As someone who stares at clothes all day for work, I like to think I'm more trend-resistant than the average millennial. But the prospect of jumping full-on into this slouch-fest ignited the same fire in me that's powered Forever21 since the dawn of time. It's that feeling where you sense the tide changing and you can't just meet it. You have to sprint ahead of it, doing a victory dance that would get you kicked out of the NFL along the way. "Y'all got 'boyfriend jeans?' WELL I'M LITERALLY WEARING PANTS INTENDED FOR A MAN." Twerk, twerk, wobble wobble, spike my wallet, accept red card or whatever they give out in football for being an asshole.

Photos: FameFlyNet

For inspiration (because it's 2014 and one does nothing without inspiration), I turned to some of the magazine's favorite It Girls, particularly Rihanna, Lorde, and Cara Delevingne. These three have something in common: They are praised for assuming a "borrowed from the boys" style that somehow doesn't turn off the general public or incur the wrath of tabloid editors. These are the torchbearers of baggy and they usually look amazing.

In this Rihanna-fied iteration of the androgynous-It-Girl-in-fashion narrative, she can put on men's clothes and still be desirable since wearing an objectively ugly piece of clothing is shorthand for "I don't care," and that's an attractive attitude. It's where she gets her witch powers. Annie Hall is invoked. "Man Repeller" is whispered. Awe is distributed where awe is due.

Photo by Driely S. for Racked

But I knew better than to believe that bull. What the It Girl chatter in the magazines doesn't explain is that said It Girl is usually a professional beauty. A model, for example, or an actress, a performer, or a socialite. These women might use unorthodox clothing to temper their goddess-like features with a little "effortless cool"—but they're still absurdly stunning humans. See Kate Upton in triangle pasties on Sports Illustrated versus Kate Upton in a matronly one-piece on Vogue.

It's where she gets her witch powers. Annie Hall is invoked. "Man Repeller" is whispered.

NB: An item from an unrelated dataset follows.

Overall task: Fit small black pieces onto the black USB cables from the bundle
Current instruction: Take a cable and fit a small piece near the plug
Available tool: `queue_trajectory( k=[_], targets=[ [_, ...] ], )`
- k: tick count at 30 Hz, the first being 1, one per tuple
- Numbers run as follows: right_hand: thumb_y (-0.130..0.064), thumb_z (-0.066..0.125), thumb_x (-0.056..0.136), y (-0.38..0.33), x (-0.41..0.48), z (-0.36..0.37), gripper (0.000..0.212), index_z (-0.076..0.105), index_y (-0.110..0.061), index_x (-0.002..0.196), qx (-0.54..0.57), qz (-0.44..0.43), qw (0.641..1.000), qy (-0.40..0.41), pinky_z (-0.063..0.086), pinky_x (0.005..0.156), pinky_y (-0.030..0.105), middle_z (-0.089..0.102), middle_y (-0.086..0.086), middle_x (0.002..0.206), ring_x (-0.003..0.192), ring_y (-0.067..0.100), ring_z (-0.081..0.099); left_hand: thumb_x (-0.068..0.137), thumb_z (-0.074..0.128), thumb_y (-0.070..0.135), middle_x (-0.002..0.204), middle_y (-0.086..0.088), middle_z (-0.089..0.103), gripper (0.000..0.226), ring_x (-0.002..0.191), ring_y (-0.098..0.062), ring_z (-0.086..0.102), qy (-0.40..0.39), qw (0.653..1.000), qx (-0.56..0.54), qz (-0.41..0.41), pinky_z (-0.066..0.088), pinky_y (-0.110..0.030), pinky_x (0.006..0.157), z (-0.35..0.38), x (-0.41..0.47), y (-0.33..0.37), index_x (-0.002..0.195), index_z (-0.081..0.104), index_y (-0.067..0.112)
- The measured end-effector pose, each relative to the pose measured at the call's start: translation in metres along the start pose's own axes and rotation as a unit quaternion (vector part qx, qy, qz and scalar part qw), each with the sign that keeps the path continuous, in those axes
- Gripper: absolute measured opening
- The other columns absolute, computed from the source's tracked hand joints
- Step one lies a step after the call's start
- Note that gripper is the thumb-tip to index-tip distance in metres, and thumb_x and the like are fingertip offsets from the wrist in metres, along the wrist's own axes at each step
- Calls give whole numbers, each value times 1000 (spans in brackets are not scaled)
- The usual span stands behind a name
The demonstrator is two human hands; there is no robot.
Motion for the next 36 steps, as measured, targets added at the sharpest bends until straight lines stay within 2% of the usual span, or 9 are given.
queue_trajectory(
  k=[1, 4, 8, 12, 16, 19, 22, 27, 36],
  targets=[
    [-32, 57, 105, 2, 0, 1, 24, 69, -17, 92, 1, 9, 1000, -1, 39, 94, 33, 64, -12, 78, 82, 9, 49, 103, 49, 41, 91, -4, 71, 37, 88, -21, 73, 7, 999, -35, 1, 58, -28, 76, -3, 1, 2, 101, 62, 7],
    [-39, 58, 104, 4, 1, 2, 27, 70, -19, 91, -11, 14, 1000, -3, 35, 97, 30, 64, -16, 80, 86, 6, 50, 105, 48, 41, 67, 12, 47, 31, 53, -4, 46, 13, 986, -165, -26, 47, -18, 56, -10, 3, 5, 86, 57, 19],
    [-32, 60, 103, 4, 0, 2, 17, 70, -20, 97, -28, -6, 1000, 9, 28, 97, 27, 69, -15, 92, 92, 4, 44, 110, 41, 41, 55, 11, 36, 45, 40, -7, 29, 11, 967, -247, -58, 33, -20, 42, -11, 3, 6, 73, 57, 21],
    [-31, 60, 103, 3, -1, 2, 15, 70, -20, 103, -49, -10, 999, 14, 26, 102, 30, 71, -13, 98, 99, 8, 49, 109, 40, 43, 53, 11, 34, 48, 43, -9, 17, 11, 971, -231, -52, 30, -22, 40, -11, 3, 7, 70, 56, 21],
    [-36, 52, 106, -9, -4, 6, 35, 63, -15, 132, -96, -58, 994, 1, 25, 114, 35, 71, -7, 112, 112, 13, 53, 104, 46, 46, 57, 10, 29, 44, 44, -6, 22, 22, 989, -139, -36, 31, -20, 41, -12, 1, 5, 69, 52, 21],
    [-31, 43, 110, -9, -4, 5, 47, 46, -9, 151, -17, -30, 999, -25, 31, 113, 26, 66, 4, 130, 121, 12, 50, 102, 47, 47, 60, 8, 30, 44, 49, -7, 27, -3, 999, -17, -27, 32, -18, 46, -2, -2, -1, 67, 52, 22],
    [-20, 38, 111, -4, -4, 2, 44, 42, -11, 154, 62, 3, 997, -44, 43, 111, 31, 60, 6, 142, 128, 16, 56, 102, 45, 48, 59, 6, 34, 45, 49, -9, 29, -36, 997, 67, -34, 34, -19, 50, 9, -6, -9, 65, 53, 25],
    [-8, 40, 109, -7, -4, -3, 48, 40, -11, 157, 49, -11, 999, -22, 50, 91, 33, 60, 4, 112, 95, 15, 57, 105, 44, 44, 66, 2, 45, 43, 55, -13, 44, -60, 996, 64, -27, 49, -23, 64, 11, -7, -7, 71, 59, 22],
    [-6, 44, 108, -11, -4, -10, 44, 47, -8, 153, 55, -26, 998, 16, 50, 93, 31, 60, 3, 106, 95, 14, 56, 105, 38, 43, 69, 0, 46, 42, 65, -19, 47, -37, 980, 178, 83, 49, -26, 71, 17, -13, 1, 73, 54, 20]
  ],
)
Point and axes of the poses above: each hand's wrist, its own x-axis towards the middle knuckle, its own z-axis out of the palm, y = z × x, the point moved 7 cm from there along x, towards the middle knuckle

A normal person doesn't have that luxury. For a normal, it's a small miracle when the odd, awkward, or just different piece of clothing looks halfway intentional. But like Spider-Man or a fortune cookie or my dad once said maybe, with great challenge comes great opportunity. If a normal can wear hideous clothes and still look attractive, she's exponentially more slamming because she overcame adversity. It's basically a super power. A sexy super power. I wanted in.

Was this shallow? Most likely. Was it desperate? Probably. Did it reflect a vulnerable place inside my soul that I should never, ever share with the internet? Almost definitely. So with these three things in mind, I was ready to start shopping!

I texted my friend Evan, a self-identified bro, for a starting place:

Me: I want man pants. Jeans specifically. Any suggestions?
Evan: Man pants for you to wear?
Me: Yup.
E: Like drop-crotch style? You're not into the huggy denim look?
Me: What's a huggy denim?
E: I dunno…chick jeans. But I have a pair of Sevens that I wear to work and out that are comfy, sporting, svelte, etc.
E: Also have Levi's but those are really just for chilling.
E: You're welcome to try mine on but they're probably too big.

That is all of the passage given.